WHAT THE EXERCISE ASKS: Your answer should be a single number: the count of lines in the entries below that contain "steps".

STUDY MATERIAL:
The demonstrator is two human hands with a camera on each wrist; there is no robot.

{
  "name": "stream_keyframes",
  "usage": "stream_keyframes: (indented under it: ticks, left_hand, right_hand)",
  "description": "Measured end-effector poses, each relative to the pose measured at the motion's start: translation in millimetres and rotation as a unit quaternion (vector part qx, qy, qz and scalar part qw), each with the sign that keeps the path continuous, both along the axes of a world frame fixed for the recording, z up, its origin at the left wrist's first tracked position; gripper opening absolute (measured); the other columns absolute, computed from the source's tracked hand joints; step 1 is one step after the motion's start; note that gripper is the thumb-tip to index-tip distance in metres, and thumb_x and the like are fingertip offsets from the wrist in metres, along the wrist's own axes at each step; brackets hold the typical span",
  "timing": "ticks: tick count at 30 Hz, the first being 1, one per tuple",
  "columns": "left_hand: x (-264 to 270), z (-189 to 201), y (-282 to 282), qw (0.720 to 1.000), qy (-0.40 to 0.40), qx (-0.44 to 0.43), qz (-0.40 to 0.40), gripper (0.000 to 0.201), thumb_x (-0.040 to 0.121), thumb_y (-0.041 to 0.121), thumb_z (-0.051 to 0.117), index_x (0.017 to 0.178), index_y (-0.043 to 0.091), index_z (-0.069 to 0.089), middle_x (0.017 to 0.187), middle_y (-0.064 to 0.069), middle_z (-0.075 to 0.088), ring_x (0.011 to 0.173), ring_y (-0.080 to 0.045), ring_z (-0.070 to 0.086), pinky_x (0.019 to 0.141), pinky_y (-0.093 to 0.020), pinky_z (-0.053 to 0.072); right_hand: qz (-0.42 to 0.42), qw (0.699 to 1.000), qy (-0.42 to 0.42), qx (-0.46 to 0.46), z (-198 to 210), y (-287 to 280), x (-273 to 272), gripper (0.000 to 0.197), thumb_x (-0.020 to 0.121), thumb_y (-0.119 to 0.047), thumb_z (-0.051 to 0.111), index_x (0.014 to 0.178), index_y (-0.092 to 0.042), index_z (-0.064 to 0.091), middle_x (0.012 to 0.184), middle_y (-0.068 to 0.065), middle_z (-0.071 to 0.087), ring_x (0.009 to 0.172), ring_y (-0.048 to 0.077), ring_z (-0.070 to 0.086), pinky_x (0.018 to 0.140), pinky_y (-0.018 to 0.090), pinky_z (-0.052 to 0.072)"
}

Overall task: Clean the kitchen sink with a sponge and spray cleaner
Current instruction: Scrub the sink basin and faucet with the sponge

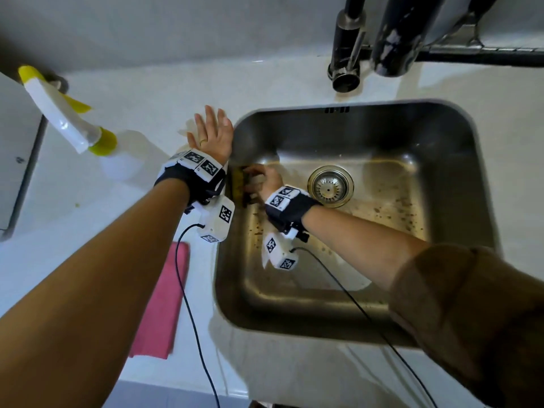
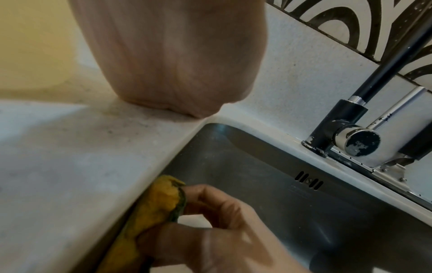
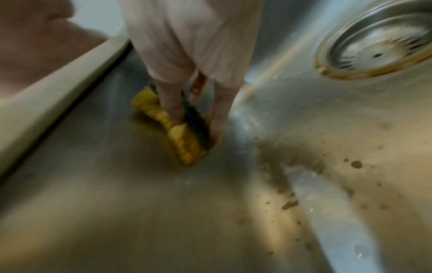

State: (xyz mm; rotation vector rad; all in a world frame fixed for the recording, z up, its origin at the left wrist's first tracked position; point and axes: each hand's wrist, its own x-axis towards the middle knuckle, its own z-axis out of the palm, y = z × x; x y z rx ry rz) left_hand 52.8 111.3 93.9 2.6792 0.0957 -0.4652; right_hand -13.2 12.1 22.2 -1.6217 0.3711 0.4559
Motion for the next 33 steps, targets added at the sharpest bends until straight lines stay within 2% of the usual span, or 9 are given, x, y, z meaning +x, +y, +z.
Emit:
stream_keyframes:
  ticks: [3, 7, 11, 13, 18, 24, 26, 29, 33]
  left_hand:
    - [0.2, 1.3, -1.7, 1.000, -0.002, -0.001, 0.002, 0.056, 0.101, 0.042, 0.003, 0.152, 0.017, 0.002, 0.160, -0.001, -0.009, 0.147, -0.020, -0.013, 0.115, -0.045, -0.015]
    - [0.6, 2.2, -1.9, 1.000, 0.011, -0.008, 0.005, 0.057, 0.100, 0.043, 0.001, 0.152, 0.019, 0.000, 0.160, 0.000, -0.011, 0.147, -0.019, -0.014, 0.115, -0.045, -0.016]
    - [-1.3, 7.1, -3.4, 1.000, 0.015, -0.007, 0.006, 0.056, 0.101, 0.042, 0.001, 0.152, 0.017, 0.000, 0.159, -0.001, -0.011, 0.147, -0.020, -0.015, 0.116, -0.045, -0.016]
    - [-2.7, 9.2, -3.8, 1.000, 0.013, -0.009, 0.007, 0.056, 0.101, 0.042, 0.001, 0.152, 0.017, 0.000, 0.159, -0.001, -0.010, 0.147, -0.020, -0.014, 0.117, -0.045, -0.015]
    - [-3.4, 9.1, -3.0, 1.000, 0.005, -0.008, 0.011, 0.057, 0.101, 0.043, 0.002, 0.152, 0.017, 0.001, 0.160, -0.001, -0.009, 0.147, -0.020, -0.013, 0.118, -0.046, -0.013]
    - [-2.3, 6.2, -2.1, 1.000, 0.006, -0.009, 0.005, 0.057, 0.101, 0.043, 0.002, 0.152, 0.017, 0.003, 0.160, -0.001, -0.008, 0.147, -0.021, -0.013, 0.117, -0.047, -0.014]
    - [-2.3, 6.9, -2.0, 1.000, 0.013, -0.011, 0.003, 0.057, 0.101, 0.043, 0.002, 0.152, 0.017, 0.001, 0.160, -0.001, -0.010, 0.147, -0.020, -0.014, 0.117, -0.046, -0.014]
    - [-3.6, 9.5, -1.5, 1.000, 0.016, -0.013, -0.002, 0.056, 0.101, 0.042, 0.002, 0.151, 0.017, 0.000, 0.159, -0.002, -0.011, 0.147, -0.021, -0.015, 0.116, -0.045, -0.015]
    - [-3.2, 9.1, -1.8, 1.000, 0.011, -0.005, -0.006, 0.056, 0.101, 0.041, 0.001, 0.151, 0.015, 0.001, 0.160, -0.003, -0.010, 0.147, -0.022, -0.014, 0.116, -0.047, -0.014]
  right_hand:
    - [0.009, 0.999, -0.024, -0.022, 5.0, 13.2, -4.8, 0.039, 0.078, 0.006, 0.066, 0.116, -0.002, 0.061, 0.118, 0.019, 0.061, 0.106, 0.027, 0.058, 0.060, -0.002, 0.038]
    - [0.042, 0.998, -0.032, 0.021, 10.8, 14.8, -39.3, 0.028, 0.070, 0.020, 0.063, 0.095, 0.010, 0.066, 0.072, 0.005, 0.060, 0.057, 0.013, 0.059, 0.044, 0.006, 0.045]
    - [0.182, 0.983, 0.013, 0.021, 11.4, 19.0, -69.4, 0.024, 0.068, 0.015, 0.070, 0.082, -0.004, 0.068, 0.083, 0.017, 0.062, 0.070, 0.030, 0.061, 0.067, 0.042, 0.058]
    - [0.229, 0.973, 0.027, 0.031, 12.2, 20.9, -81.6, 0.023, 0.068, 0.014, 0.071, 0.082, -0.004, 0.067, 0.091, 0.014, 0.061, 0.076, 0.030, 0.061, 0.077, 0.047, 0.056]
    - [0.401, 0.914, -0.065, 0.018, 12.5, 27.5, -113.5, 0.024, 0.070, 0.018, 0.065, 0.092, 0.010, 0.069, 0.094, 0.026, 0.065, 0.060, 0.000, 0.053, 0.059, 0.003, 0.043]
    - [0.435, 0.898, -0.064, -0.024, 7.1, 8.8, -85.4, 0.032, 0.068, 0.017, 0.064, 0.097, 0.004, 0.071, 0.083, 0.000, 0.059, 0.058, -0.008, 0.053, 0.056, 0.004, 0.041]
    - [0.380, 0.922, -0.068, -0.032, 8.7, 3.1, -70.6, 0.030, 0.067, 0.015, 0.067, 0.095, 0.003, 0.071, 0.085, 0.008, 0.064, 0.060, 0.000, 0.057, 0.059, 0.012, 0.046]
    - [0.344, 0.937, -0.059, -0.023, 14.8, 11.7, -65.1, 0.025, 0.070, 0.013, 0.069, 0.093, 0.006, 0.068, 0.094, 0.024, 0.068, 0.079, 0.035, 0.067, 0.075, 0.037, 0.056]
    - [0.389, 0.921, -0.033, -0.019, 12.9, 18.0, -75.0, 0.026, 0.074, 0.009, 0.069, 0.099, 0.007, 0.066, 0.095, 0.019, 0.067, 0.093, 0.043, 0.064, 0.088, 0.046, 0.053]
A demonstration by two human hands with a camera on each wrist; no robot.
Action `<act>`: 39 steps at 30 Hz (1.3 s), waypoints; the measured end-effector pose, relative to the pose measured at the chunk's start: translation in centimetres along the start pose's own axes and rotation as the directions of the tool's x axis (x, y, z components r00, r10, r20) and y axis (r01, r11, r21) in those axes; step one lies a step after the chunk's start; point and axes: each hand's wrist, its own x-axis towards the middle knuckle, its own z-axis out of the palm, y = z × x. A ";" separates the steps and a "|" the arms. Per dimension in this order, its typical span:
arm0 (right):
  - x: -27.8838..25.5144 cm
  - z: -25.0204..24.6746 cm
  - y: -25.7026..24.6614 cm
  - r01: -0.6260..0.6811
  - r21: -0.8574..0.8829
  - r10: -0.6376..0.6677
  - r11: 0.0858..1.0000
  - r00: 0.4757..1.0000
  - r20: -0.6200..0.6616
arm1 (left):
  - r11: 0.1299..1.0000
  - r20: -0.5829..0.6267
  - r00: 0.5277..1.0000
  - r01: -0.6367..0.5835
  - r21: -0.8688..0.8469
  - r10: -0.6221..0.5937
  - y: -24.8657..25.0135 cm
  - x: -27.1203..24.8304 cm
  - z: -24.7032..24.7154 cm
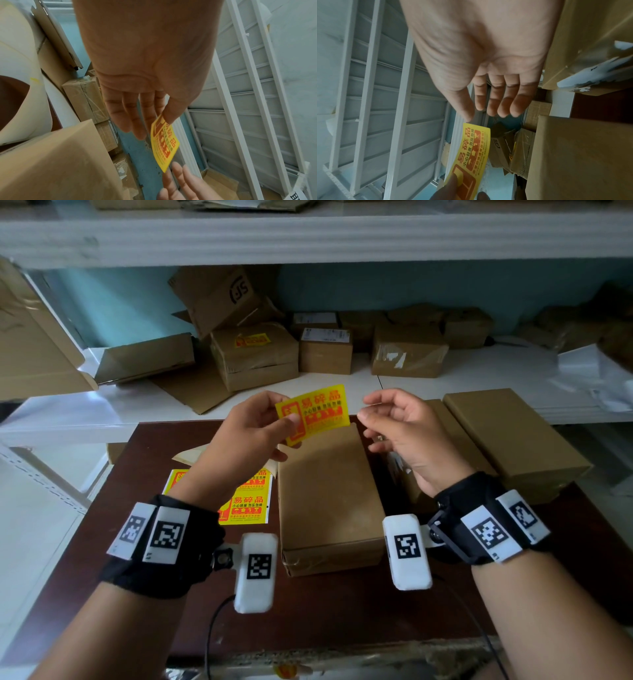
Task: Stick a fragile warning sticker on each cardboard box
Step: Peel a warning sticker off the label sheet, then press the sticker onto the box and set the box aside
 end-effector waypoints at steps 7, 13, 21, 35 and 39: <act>0.2 0.4 0.3 -0.026 0.000 0.026 1.000 0.997 0.069 | 1.000 0.059 0.998 0.001 0.011 -0.001 -0.1 -0.1 0.2; 0.2 0.5 0.4 -0.030 -0.006 0.030 1.000 0.995 0.096 | 1.000 0.065 0.998 0.020 0.006 -0.020 -0.1 -0.2 0.3; 0.0 0.7 0.1 -0.050 -0.007 0.050 0.999 0.994 0.096 | 0.998 -0.026 0.997 0.067 -0.013 -0.068 -0.3 0.3 -0.5; 0.1 0.5 0.4 -0.077 -0.080 0.085 0.994 0.991 0.107 | 0.993 -0.036 0.999 0.027 0.114 -0.023 -1.2 0.7 -1.1; 0.2 0.4 0.7 -0.080 -0.119 0.092 0.990 0.991 0.101 | 0.991 -0.029 0.999 0.029 0.131 -0.025 -1.9 0.8 -1.1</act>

WORKED SOLUTION: 3